From Individual Research to Organizational Impact
What agentic AI means for the next chapter of competitive and market intelligence: a practical guide on what to automate, what to keep human, and how to make the case for both.
Frequently Asked Questions
01 What is agentic AI in the context of competitive and market intelligence?
Agentic AI refers to AI systems that plan and execute multi-step tasks on their own, rather than responding to a single prompt. In competitive and market intelligence, an agent can monitor sources, flag relevant developments, trigger further research, and deliver a packaged output as part of a configured workflow without someone manually starting each step.

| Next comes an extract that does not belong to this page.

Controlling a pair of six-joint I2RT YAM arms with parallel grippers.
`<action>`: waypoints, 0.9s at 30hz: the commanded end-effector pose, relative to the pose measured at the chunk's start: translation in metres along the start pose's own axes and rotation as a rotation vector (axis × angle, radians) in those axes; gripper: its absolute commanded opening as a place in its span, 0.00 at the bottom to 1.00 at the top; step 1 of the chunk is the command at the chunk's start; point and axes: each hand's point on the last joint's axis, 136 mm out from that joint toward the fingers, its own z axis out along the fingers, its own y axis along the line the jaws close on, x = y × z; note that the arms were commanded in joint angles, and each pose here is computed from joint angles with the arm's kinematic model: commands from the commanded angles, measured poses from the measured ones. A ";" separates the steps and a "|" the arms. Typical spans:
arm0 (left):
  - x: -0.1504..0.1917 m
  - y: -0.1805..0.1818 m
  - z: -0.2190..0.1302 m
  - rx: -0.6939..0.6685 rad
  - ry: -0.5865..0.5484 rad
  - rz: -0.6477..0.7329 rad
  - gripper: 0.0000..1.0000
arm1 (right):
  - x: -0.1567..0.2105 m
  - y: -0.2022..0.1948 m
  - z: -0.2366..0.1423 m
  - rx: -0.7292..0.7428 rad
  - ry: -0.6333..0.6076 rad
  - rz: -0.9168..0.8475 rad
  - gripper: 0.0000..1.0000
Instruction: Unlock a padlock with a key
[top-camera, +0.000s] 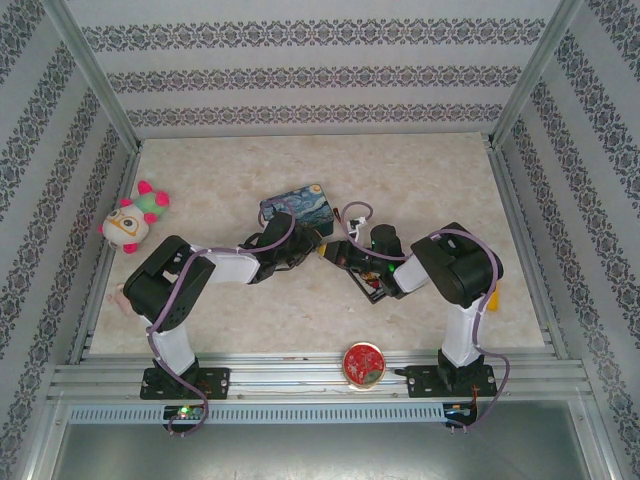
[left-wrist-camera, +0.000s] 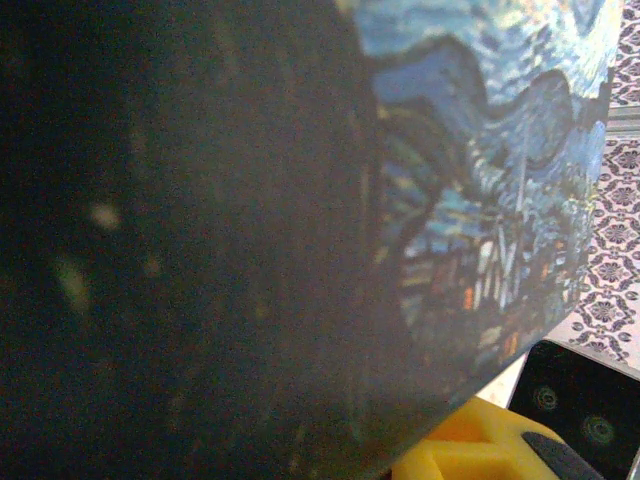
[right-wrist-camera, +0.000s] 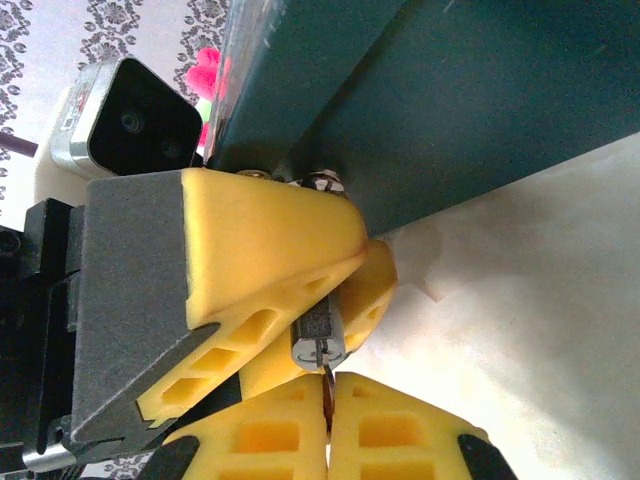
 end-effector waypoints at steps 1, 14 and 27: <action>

02 How can AI automate competitive intelligence?
AI can automate the parts of CMI that benefit from scale and consistency: continuous monitoring, searching large source sets, structuring incoming signals, drafting first-pass summaries, and distributing outputs on a set cadence. What it can’t automate is judging what a signal means for your specific strategy, deciding what matters for which decision-maker, and validating outputs before they reach an executive.

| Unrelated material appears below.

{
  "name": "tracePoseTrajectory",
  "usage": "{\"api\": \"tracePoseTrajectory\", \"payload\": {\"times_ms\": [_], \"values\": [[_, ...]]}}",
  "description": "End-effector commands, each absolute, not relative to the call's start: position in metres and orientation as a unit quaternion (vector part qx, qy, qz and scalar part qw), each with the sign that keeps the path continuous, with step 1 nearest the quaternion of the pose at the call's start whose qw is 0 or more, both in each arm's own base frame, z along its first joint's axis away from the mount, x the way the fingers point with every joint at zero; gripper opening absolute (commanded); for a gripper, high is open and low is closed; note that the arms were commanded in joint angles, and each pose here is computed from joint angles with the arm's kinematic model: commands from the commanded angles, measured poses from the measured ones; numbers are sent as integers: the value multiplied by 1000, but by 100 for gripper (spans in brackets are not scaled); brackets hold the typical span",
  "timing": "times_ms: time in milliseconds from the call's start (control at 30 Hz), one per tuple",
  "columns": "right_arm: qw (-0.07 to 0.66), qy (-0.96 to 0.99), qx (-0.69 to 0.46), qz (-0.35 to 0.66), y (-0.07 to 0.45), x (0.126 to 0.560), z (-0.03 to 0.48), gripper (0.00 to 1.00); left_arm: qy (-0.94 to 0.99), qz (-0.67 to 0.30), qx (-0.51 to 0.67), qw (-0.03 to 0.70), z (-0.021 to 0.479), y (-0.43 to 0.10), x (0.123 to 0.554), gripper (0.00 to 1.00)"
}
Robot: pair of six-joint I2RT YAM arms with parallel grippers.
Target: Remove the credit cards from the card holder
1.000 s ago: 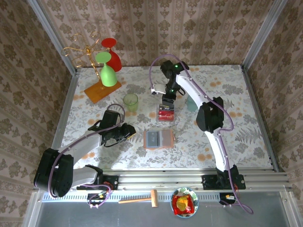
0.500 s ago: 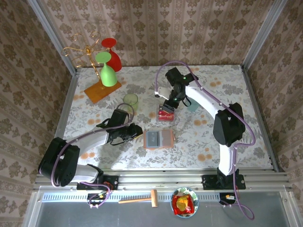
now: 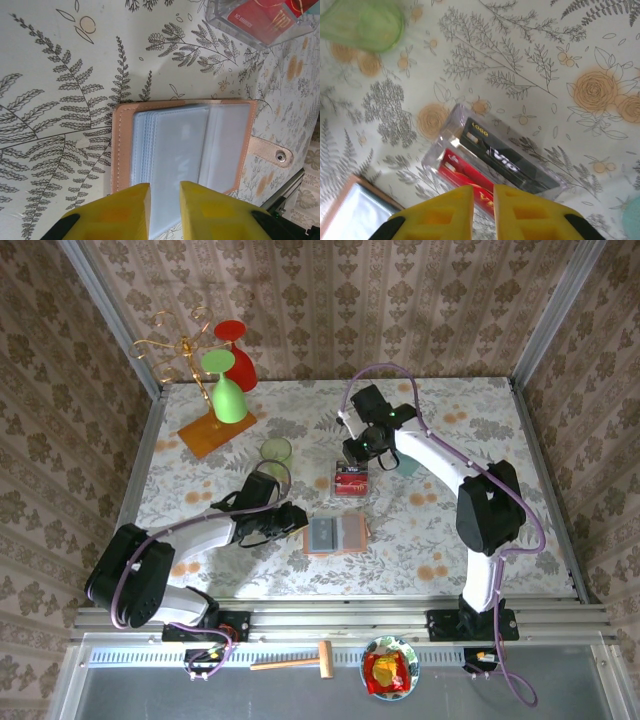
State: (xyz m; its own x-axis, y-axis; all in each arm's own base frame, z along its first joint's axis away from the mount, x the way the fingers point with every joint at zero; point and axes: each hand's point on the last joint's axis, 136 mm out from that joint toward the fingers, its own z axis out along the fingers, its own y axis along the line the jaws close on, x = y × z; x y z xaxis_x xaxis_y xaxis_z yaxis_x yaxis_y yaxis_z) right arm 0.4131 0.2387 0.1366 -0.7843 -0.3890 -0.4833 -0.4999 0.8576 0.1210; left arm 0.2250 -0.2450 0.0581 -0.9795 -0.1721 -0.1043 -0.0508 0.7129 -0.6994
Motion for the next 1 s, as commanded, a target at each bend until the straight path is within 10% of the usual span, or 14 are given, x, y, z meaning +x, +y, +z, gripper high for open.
{"api": "tracePoseTrajectory", "payload": {"times_ms": [0, 967], "values": [[232, 944, -145, 184, 250, 407, 144, 19, 917, -386, -54, 87, 67, -254, 230, 22], [99, 947, -56, 299, 294, 286, 107, 21, 937, -342, -57, 38, 23, -242, 196, 7]]}}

03 What’s the difference between fine-tuning and grounding?
Fine-tuning adjusts the model itself by training it on domain-specific material, so it develops a more accurate understanding of a field like financial or competitive intelligence data. Grounding controls what the model draws from when it generates a response — pulling from a curated knowledge base instead of relying on open web search or training data alone. They solve different problems, and CMI intelligence generally needs both.
04 Is MCP a data quality or governance solution?
No. MCP (Model Context Protocol) is a connectivity standard that lets AI systems access external data sources in a standardized way — for example, inside Microsoft Copilot, Claude, or ChatGPT. It determines how data moves, not whether that data is accurate, verified, or safe to use.